Raw data Start Marker
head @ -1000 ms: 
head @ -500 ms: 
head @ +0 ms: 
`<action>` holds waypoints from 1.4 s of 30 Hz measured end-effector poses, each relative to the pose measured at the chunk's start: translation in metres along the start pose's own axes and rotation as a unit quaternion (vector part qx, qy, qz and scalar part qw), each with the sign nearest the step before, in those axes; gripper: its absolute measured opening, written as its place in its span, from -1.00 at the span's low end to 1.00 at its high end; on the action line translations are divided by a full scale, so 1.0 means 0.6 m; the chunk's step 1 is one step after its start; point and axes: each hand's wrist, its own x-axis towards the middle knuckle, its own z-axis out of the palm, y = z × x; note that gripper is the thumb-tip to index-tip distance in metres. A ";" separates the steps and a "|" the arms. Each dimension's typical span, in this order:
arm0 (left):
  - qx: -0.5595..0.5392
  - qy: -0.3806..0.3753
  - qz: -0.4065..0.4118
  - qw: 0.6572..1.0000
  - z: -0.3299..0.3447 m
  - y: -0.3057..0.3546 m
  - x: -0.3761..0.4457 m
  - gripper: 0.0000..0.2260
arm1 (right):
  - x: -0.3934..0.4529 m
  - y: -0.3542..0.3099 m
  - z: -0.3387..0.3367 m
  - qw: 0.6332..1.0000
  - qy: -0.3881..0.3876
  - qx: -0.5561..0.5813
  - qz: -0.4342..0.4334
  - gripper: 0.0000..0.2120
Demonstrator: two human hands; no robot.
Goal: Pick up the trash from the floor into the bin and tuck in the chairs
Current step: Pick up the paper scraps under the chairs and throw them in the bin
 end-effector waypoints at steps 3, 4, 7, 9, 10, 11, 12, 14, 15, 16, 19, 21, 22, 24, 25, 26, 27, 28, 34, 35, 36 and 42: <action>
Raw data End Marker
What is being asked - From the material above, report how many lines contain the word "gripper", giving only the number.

Solution - 3